* **Task description**
From the listing below, restate word for word the lines from the line containing "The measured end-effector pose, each" down through the line containing "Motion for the". Exclude pictures.

* **Data below**
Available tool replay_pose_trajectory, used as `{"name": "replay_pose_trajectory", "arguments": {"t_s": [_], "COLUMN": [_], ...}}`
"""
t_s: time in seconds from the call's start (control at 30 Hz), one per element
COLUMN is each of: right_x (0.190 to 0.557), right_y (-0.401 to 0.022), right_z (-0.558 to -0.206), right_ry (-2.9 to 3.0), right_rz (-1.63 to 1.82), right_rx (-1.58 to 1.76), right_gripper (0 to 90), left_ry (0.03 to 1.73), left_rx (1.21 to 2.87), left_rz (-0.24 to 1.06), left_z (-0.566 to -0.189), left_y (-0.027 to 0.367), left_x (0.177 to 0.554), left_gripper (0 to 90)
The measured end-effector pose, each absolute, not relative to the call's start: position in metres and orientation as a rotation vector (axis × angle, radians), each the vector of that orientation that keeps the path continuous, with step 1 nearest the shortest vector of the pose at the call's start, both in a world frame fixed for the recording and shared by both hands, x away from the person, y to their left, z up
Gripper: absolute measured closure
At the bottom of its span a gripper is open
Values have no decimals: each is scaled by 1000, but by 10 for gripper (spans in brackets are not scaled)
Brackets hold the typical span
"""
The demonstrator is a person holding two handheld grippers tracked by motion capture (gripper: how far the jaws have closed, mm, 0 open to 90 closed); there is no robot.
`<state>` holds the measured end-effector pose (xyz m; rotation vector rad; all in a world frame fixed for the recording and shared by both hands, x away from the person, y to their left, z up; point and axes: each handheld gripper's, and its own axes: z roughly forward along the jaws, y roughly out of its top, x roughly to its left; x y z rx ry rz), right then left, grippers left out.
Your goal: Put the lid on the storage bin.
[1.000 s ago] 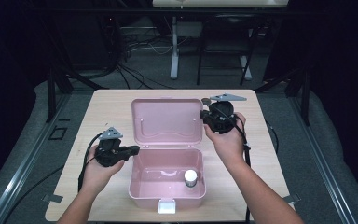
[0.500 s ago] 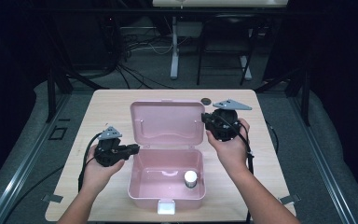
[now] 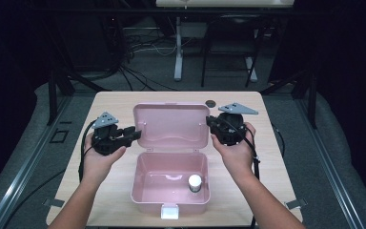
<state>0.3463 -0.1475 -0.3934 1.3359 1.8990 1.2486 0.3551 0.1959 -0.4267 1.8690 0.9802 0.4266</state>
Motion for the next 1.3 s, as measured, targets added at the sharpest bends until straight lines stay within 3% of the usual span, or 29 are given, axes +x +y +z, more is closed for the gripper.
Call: {"name": "replay_pose_trajectory", "arguments": {"t_s": [0.33,0.6,1.07,1.3], "right_x": [344,346,339,342], "right_y": [-150,-158,-162,-164], "right_z": [-394,-396,-394,-393], "right_ry": [1902,1920,1923,1907], "right_rz": [1278,1357,1405,1398], "right_rx": [1329,1324,1270,1274], "right_gripper": [864,847,822,856], "left_ry": [968,962,939,937], "left_rx": [1818,1793,1819,1823], "left_rz": [478,405,433,444], "left_z": [-409,-404,-398,-398], "left_y": [194,199,195,193], "left_x": [365,369,368,369], "left_gripper": [782,772,801,804]}}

* **Answer box**
The measured end-effector pose, each absolute, not relative to the call's start: position in metres and orientation as a rotation vector (axis × angle, radians), each the vector of that orientation that keeps the path continuous, with step 1 nearest the shortest vector of the pose at the call's start, both in a world frame fixed for the recording and shared by both hands, x away from the person, y to their left, z up
Gripper: absolute measured closure
At the bottom of its span a gripper is open
Values have no decimals: each is scaled by 1000, but by 10 for gripper (spans in brackets are not scaled)
Brackets hold the typical span
"""
The demonstrator is a person holding two handheld grippers tracked by motion capture (gripper: how far the jaws have closed, mm, 0 open to 90 closed); there is no robot.
`<state>` holds the measured end-effector pose (xyz m; rotation vector rad; all in a world frame fixed for the recording and shared by both hands, x away from the person, y to their left, z up; point and axes: each handheld gripper's, and its own axes: z roughly forward along the jaws, y roughly out of its top, x roughly to its left; x y z rx ry rz), right then left, grippers left out.
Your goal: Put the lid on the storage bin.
[1.000 s ago] 
[0.500 s ago] 
[now] 
<state>0.3463 -0.1475 -0.3934 1.3359 1.8990 1.2486 0.3551 0.1959 -0.4267 1.8690 0.9802 0.4266</state>
Motion for the next 1.3 s, as measured, targets added at the sharpest bends until straight lines stay within 3% of the usual span, or 29 are given, axes +x +y +z, more is closed for the gripper.

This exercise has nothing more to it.